Ignasimg commented 9 years ago

So I was porting my web from CI 2.2.0 to 3.0rc2 when I noticed a weird issue with the urls.

The thing is my website requires to pass some base64 encoded value in the url, that means from time to time I'll pass a = character, since it is a disallowed on codeigniter instead of allowing it through conf, back on 2.2.0 I decided to encode / decode the base64 with urlencode / urldecode (basically, transforming = to %3D). And that worked fine.

But on CI 3.0rc2 it doesn't work anymore (complaining about disallowed characters on URL, even thought I didn't change the allowed characters configuration and so it has remain the same in both versions)

After exploring for a little bit I've discovered in 2.2.0 the _fetch_uri_string method, defaultly fetched the uri from a _detect_uri method which also defaultly got it from $_SERVER['REQUEST_URI'] and $_SERVER['SCRIPT_NAME'] substracting the script route from the full route.

Now on 3.0rc2 the _fetch_uri_string method doesn't exist anymore and the task is apparently handled in the constructor. But not only that, the _detect_uri method also doesn't exist, and the default behaviour now is to get the uri from $_SERVER['PATH_INFO'] directly.

And that's the issue, the value on $_SERVER['PATH_INFO'] is already decoded, and hence any encoded character such as %3D is already decoded into it's maybe non-allowed version.

Some things I've tried or thought: -Acording to $_SERVER manpage on php.net there should be a ORIG_PATH_INFO which is the original version of PATH_INFO before processed by php. Aparently that should be it, however I tried it and the only thing I got is an undefined index error (running on apache 2.4.7 with php 5.4.24, I'm aware this is not a codeigniter issue, just to prof I'm not too much outdated) -Why was _detect_uri removed? it really looks like too much work to do for something that could be more easily obtained from a simple server var, but after all, correctness should be the priority. -I don't know which processing is taken to transform ORIG_PATH_INFO into PATH_INFO (beside probably an urldecode), but if that was the only thing that's done, it should be easy to fake ORIG_PATH_INFO encoding PATH_INFO (taking care not to encode slashes /) so... explode -> encode -> implode

Other thought are welcome.

Ignasimg commented 9 years ago

I discarded the last "solution" since someone could be accepting extra unencoded characters and that would make them receive encoded ones.

aanbar commented 9 years ago

I think the new way is the right way of doing it, I don't want anyone bypassing the protection by encoding something that isn't allowed.
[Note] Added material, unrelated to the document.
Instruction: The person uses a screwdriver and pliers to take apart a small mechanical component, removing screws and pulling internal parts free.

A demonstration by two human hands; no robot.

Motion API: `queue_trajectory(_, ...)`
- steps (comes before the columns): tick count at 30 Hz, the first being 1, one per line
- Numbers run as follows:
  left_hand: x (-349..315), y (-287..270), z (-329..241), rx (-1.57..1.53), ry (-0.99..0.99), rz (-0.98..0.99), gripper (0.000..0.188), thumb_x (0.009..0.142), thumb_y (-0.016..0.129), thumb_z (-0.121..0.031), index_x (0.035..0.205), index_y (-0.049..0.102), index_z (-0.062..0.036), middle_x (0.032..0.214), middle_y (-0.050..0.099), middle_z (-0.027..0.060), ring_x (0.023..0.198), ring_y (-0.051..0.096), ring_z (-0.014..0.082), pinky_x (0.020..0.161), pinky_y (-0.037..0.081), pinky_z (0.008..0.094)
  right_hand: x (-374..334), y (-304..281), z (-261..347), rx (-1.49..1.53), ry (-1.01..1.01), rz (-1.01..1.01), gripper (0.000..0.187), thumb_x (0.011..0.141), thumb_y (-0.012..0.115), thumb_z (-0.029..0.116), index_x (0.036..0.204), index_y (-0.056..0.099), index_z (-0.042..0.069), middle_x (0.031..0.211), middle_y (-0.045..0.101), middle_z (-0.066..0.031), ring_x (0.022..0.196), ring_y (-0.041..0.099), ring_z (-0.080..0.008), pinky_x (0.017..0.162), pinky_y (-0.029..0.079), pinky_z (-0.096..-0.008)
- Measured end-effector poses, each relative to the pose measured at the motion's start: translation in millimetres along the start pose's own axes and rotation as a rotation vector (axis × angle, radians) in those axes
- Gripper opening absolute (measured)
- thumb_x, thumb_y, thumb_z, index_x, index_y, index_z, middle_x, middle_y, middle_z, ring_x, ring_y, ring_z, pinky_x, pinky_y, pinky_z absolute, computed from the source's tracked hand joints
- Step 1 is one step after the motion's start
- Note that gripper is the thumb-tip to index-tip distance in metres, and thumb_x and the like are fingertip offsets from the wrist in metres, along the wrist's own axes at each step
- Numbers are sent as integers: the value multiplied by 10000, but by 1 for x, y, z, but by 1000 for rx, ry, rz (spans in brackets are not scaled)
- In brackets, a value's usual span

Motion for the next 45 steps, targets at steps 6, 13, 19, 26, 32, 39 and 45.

You're better off using sessions to store that base64 characters, As you're no longer limited to the 4K size which was there in the previous version of codeigniter.

Ignasimg commented 9 years ago

You are not bypassing anything.

If an user types the url /foo/bar/%3D the bar method in foo controller should receive the parameter "%3D" (which was what correctly happened on 2.2.0)

The bypass would be if you check the url using the %3D and then you send the controller the urldecoded version (in this case being the = character) which would also break the rule of receiving what the user actually wrote on the url.

And the session or anywhere else than the url don't make any sense in my case, I'm identifiying resources by their id which is a binary string converted to base64 for convinience. (But again, that's not the real issue)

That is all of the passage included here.